WHO besides Texas Lone Star is worried about YOUR water?
Lots of folks.
Read about it in the Fort Worth Star-Telegram. YOU can't afford not to.
But rancher J.K. "Rooter" Brite Jr. is worried -- worried that the courts, legislators or groundwater districts might take that water right away.
Brite, 58, isn't opposed to all regulation -- he doesn't approve of water marketers like billionaire Boone Pickens sucking aquifers dry, and he believes that groundwater districts can provide some protection from the oil and gas industry -- but he said strict groundwater-use regulations could cripple his ranching operation during a drought.
"If that right doesn't belong to me, and I do benefit because I know it's in reserve, then what incentive do I have to care for this land?" Brite said as he drove his pickup through tall stands of native grasses on his 3,400-acre ranch outside Bowie.
Restricting access to groundwater would discourage good range management practices that lead to less silt downstream in the Trinity River as it flows into Lake Bridgeport and Eagle Mountain Lake, he said.
"I guarantee you this soil will move if you don't protect it," said Brite, who serves as vice chairman of an agricultural research committee for the Texas and Southwestern Cattle Raisers Association.
A pending case, Edwards Aquifer Authority v. Burrell Day and Joel McDaniel, has been going on for over a decade and wrestles with the issue of who owns the groundwater underneath land.
The case has been heard by the Texas Supreme Court and may eventually affect the state's interpretation of groundwater rights.
A brief by Austin attorney Paul Terrill on behalf of a Medina County client, who also has a claim against the aquifer authority, argued that the Supreme Court "should reaffirm the clear principle that landowners have vested property rights in groundwater and reject [the aquifer authority] and the State's attempt to reverse a century of precedent and make it so that no government is ever required to pay just compensation for taking groundwater from a landowner."
Another case that concerns landowners is State of Texas v. 7KX Investments, in which land was condemned for a Texas Department of Transportation rest stop along I-35 south of Salado. The owners of the property argued that there was a vested groundwater right with the property and a jury agreed, saying it was worth $5 million.
The state has appealed, and Attorney General Greg Abbott argued in his appellate brief that under Texas' rule of capture law "a landowner does not have a vested and constitutionally protected interest in groundwater."
Any legislative action is unlikely until the Supreme Court rules on the Edwards Aquifer Authority case.
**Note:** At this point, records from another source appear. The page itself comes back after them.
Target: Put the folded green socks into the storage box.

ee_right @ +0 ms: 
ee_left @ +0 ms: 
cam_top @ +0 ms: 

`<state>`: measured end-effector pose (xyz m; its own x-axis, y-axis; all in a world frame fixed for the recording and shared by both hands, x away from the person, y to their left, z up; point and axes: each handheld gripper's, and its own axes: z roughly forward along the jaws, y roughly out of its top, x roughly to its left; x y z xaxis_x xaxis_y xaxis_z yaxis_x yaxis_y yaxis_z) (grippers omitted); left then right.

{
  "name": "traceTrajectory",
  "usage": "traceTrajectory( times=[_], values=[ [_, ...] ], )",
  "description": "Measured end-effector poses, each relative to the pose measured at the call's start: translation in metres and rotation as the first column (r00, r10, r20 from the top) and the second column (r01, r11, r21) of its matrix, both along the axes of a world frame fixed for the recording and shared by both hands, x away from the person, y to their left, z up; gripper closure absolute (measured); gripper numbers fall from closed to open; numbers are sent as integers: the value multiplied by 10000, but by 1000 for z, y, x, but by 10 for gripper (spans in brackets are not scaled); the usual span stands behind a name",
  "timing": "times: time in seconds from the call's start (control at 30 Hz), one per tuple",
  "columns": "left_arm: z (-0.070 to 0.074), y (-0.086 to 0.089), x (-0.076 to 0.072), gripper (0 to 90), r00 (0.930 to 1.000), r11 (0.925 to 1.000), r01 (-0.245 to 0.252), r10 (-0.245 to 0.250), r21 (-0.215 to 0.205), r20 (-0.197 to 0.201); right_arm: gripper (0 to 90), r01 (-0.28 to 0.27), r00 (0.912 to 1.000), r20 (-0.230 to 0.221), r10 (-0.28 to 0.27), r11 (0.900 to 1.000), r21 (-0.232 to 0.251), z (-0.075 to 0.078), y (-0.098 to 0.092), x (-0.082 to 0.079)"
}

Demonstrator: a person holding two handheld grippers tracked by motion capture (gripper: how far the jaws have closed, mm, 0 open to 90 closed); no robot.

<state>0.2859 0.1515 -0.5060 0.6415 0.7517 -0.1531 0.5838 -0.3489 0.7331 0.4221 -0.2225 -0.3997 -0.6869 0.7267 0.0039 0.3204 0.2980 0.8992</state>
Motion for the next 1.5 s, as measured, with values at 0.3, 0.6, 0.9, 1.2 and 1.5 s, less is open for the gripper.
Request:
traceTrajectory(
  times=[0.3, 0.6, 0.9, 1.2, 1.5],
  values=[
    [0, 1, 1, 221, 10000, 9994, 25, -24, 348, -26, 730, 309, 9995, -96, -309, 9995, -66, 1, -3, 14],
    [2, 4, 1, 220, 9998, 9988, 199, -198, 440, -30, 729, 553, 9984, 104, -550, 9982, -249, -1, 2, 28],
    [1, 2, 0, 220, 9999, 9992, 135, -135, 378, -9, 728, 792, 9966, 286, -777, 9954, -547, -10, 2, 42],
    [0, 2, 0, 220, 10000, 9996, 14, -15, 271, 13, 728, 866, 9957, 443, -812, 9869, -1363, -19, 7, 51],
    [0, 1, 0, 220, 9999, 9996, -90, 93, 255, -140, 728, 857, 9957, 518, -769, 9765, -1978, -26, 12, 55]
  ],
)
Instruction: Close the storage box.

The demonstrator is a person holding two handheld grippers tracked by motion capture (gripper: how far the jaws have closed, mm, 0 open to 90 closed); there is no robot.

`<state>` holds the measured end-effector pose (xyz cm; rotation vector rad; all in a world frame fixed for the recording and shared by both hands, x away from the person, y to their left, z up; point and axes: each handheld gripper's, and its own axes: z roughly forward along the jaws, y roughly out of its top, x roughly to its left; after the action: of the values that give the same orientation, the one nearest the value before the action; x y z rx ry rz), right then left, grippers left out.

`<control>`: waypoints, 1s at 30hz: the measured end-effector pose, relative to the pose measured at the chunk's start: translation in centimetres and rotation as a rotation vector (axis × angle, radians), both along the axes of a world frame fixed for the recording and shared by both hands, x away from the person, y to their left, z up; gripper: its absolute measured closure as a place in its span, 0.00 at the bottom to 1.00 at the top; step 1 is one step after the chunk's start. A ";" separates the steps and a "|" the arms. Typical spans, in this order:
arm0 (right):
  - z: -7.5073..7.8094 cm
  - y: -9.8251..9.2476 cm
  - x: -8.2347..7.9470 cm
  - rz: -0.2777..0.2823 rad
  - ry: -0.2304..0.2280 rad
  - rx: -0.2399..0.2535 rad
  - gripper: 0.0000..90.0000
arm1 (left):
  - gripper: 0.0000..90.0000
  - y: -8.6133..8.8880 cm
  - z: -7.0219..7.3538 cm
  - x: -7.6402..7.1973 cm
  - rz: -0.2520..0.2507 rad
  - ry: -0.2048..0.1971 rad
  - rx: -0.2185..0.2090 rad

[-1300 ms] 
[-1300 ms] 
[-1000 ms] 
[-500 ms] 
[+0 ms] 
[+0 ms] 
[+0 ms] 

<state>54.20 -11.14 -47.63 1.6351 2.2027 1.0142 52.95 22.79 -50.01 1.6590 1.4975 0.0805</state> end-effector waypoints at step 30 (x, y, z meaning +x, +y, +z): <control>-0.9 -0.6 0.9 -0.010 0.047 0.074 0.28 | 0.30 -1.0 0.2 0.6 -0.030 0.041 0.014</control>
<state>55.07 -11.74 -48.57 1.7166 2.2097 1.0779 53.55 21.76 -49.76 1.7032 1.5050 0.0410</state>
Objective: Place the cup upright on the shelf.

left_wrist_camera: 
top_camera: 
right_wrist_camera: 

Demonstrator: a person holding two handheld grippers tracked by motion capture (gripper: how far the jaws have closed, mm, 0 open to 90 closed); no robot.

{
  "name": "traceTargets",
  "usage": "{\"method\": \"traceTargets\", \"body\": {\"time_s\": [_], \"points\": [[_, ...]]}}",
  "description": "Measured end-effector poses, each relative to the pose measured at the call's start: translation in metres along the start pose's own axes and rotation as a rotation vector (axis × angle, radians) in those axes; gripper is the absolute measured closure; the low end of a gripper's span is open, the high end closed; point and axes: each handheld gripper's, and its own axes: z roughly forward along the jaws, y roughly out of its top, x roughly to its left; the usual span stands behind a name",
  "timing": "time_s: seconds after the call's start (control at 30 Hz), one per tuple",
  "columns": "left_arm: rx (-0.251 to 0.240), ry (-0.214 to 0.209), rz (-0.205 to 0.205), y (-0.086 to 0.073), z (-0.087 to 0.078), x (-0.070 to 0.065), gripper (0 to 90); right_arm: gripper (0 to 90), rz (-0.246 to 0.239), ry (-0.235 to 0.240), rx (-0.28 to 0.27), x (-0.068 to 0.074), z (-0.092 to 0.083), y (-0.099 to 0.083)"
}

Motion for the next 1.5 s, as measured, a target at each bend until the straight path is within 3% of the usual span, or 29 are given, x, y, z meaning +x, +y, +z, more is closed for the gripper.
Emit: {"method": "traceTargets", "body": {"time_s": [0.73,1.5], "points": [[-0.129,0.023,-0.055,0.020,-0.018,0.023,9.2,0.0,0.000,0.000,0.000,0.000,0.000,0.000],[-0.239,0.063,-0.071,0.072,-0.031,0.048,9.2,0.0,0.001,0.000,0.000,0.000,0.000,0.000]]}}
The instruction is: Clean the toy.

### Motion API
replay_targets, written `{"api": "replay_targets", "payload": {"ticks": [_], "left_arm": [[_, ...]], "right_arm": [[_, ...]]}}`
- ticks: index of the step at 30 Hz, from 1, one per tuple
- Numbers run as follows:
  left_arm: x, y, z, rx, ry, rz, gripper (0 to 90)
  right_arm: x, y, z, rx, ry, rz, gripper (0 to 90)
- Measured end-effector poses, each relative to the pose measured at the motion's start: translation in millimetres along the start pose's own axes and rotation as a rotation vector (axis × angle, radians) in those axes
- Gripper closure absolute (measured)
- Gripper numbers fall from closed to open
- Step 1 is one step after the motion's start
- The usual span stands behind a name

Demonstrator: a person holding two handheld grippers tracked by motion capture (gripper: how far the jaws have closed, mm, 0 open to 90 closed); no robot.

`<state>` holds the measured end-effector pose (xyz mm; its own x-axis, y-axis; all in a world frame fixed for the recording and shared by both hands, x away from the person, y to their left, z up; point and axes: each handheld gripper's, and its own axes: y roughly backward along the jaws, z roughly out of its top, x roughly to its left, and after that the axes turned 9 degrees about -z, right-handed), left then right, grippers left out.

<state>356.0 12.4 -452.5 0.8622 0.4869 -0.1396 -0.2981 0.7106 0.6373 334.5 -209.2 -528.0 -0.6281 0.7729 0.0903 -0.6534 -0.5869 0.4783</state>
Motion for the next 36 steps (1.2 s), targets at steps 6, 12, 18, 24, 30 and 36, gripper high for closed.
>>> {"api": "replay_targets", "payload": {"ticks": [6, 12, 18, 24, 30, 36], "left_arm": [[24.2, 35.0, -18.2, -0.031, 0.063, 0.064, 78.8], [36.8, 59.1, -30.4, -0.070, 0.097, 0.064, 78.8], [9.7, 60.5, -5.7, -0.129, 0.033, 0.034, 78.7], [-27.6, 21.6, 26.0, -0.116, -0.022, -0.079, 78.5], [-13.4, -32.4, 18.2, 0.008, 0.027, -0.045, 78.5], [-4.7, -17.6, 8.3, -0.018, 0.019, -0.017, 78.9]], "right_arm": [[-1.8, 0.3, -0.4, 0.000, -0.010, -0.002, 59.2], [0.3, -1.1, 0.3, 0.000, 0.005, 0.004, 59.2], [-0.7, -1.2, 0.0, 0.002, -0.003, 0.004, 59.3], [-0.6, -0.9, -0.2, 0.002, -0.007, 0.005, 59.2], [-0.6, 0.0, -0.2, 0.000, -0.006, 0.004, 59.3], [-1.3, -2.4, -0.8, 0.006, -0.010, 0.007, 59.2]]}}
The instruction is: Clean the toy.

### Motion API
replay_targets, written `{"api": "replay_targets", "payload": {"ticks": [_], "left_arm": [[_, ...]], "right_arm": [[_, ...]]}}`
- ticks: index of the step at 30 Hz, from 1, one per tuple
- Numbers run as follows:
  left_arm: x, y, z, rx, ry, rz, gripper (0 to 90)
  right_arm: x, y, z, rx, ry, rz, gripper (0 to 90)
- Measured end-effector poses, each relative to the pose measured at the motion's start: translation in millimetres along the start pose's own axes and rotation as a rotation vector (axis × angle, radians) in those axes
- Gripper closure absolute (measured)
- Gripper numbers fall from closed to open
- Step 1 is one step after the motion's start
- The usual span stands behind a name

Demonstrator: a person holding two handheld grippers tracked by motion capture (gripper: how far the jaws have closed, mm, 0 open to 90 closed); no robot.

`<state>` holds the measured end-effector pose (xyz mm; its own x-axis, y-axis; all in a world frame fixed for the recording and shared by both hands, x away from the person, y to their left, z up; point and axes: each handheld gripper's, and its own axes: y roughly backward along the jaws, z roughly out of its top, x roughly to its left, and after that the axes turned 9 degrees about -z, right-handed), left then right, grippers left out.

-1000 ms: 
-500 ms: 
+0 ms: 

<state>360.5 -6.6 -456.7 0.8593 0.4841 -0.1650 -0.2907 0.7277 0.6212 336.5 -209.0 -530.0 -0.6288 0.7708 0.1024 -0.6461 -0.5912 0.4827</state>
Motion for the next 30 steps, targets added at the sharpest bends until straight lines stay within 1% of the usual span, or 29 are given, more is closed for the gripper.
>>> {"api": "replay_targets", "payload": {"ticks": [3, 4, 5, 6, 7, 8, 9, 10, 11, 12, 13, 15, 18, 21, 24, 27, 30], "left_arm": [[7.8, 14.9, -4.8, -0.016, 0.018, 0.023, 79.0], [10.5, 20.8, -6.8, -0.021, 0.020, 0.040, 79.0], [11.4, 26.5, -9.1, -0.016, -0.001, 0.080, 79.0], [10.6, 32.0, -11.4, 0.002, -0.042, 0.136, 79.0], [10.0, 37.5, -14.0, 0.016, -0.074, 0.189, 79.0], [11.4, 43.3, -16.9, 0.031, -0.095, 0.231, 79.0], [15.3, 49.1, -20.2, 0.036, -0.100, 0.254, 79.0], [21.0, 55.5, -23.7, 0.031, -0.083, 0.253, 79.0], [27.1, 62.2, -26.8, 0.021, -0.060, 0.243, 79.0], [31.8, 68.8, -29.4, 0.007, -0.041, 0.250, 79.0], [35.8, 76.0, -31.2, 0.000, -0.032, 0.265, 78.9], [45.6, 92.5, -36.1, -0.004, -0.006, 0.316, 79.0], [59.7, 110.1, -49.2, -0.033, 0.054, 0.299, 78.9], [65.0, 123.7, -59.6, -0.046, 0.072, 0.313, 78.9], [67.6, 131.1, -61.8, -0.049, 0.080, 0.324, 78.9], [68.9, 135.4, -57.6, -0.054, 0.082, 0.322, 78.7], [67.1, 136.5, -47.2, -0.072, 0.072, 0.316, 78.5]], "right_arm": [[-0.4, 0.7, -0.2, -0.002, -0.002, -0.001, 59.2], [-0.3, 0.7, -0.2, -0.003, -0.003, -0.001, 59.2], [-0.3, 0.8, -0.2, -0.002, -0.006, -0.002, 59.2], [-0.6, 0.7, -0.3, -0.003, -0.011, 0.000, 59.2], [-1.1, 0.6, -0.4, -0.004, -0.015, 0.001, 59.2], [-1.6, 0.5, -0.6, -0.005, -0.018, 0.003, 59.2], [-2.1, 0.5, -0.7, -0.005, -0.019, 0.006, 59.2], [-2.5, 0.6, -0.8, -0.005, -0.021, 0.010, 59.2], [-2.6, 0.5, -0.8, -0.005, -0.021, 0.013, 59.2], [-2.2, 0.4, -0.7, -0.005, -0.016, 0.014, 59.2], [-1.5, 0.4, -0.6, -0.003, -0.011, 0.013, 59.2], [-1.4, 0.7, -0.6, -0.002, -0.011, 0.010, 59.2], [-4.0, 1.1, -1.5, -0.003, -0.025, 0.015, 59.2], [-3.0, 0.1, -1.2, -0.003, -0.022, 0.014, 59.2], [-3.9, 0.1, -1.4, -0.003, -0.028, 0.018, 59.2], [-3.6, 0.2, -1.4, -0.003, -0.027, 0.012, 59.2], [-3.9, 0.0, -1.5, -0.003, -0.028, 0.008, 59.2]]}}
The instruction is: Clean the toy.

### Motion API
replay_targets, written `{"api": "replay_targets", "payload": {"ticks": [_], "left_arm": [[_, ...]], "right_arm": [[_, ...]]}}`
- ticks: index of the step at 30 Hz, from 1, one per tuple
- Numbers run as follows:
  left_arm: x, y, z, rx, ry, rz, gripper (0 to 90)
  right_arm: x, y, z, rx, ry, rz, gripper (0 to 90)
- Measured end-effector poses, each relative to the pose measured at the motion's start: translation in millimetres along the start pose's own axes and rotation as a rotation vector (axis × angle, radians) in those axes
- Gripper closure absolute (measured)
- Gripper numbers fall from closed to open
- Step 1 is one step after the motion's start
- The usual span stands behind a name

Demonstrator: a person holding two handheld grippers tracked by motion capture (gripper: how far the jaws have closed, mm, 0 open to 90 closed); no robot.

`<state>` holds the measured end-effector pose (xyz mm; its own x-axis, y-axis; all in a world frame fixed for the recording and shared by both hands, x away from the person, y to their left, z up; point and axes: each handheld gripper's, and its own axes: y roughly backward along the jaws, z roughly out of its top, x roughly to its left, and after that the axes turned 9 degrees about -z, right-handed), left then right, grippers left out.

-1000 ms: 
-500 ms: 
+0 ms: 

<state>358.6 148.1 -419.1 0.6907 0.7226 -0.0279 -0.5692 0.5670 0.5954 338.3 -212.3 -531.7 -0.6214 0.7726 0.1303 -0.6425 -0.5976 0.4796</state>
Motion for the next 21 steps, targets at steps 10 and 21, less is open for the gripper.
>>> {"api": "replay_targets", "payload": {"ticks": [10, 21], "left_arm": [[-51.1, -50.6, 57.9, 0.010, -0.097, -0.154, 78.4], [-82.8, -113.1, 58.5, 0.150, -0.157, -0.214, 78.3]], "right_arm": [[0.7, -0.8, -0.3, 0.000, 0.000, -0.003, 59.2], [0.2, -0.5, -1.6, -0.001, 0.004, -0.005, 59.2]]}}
"I think everybody sees this as the big one; it's been before the Supreme Court and everybody has been waiting for a decision from the Supreme Court for months now," said Ken Kramer, executive director of the Lone Star Chapter of the Sierra Club.
Locally, groundwater districts became a political issue this year in the Republican primary race for Parker County judge, when challenger Cary McKay accused County Judge Mark Riley of bringing unwanted regulation to the county with the Upper Trinity Groundwater Conservation District.
At the time the Upper Trinity district was formed, Parker County officials said the state was forcing them to join a groundwater district and the formation of Upper Trinity was viewed as better than being placed in a district with Dallas and Tarrant counties, where they felt their concerns would lost to the bigger cities.
But Brite feels the same way about Upper Trinity, which stretches all the way north to include Montague County, where his ranch is located. He believes Montague County's groundwater planning has little in common with Parker and Wise counties, which have become more suburban over the last decade.